You can inspect the current hash for a stack without touching any backend by reading scripthut stack check <name> --json.


Tying stacks to tasks (future)

Today the CLI verbs are the integration point: you install the stack manually before submitting work, and tasks reference its installed binaries via ${STACK_DIR} or by re-module loading the same modules in their own commands. A follow-up will let tasks declare stack: julia-1.11 and have ScriptHut:

  1. Lazily install the stack on the target backend if it's not ready.
  2. Splice the stack's init: block into the task's resolved env (after backend env, before workflow env).
  3. Expose STACK_DIR to the task automatically.
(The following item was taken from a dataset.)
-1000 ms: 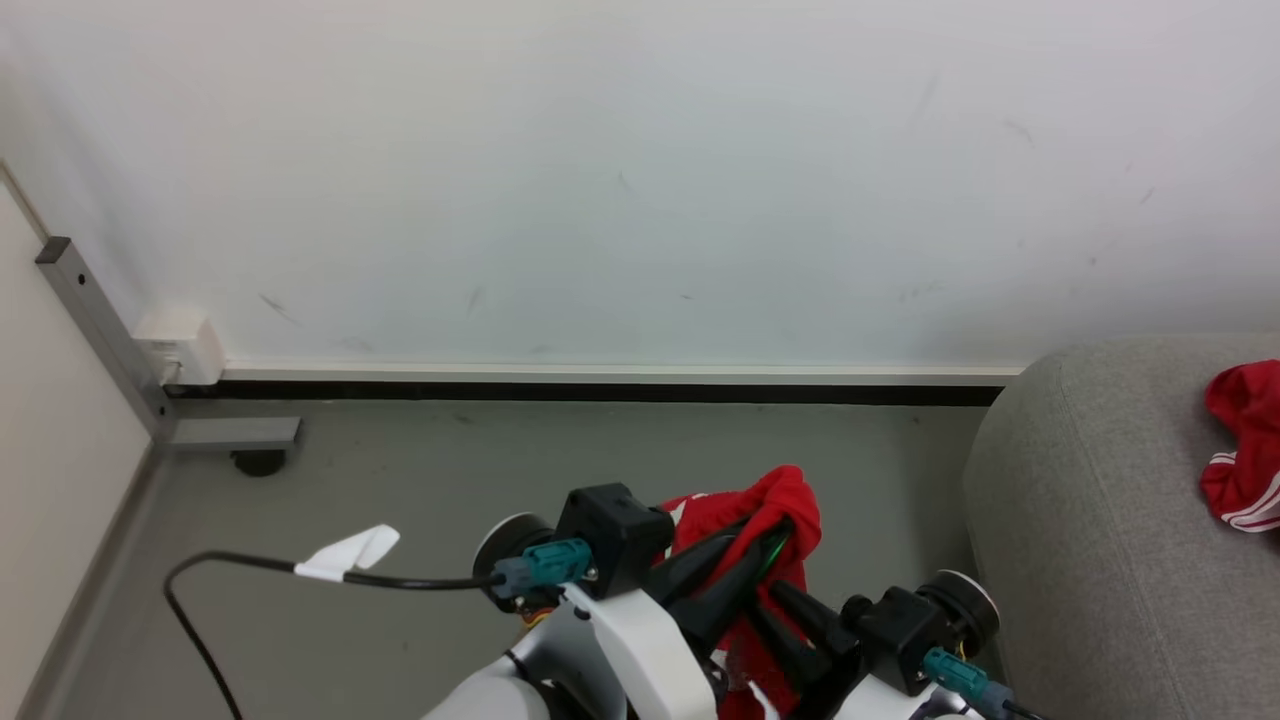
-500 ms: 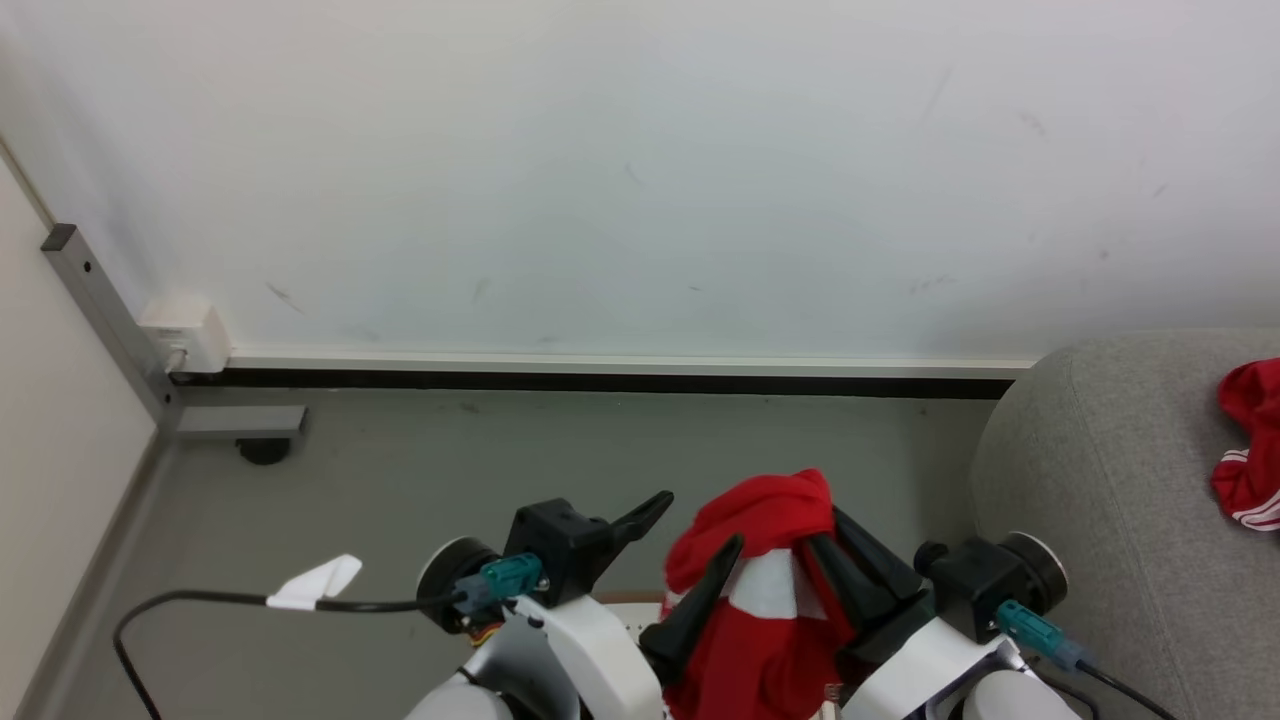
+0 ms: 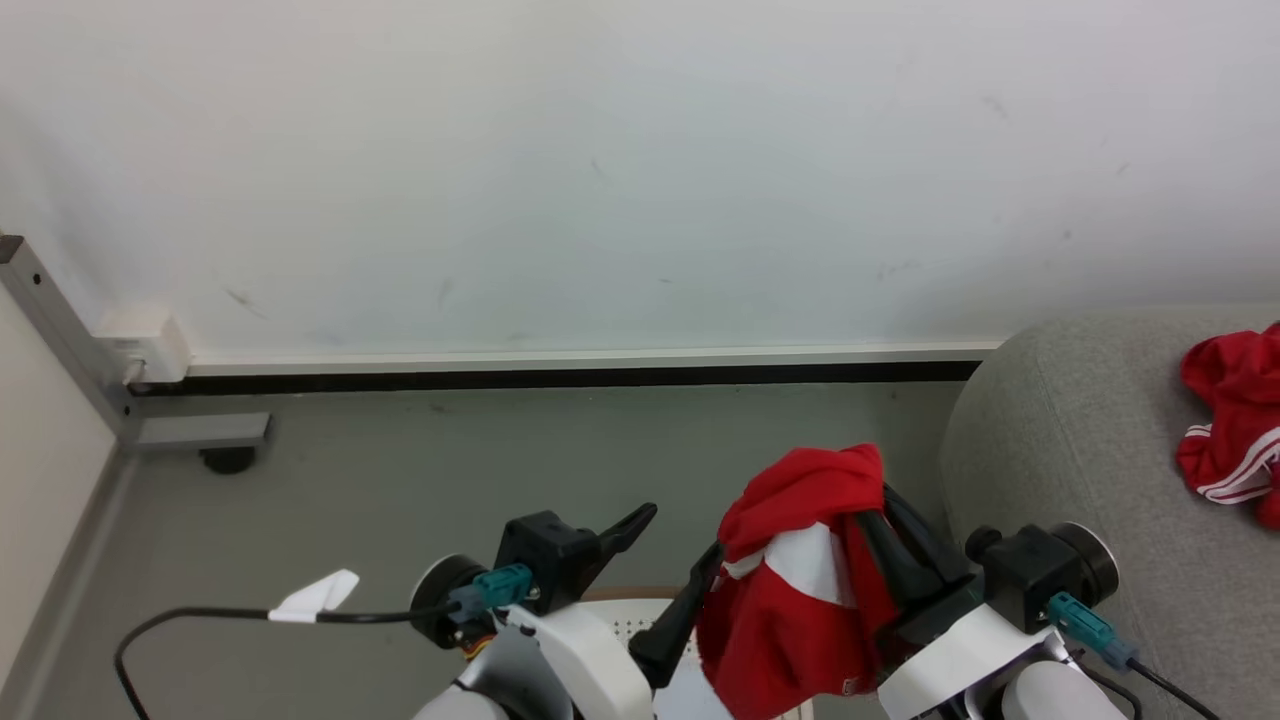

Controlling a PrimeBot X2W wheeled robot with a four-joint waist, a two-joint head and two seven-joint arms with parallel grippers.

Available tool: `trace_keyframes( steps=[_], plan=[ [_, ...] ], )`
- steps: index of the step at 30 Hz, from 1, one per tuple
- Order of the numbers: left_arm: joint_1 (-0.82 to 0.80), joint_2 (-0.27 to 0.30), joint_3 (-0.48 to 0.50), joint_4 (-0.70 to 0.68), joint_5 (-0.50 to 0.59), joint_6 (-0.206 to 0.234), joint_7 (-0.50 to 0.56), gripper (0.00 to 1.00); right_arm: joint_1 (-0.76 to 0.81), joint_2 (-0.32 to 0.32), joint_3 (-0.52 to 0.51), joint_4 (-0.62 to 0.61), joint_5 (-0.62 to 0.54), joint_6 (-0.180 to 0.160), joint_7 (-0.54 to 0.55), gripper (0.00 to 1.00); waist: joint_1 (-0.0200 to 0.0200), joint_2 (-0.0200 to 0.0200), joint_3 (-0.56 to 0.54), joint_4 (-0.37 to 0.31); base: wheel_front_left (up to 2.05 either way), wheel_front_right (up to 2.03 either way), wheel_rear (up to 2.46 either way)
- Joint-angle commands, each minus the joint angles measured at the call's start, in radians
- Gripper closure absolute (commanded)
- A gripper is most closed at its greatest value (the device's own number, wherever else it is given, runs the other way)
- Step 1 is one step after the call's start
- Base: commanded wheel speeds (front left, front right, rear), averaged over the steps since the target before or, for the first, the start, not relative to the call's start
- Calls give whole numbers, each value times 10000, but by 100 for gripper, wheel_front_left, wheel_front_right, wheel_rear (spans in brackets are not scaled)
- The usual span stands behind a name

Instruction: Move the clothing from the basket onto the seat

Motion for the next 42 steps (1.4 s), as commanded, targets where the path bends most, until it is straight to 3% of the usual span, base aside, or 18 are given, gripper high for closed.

Until that lands, treat stacks as a managed cache you populate explicitly with scripthut stack install.


What's not supported yet

  • EC2 / AWS Batch backends. Stacks are filesystem-based for v1; a Docker-image variant keyed on the same hash is planned for these backends but not implemented.
  • Lazy auto-install at submission. You currently install explicitly; the lazy path will come with task-stack binding.
  • Locks across concurrent installs. If two scripthut stack install invocations race on the same hash, they may both write into the same directory. Practically rare — for now, run one install at a time per backend.
  • Garbage-collecting old hashes. Only the current hash is kept fresh; old ones accumulate until you delete. A future GC command will prune everything except the current hash for each named stack.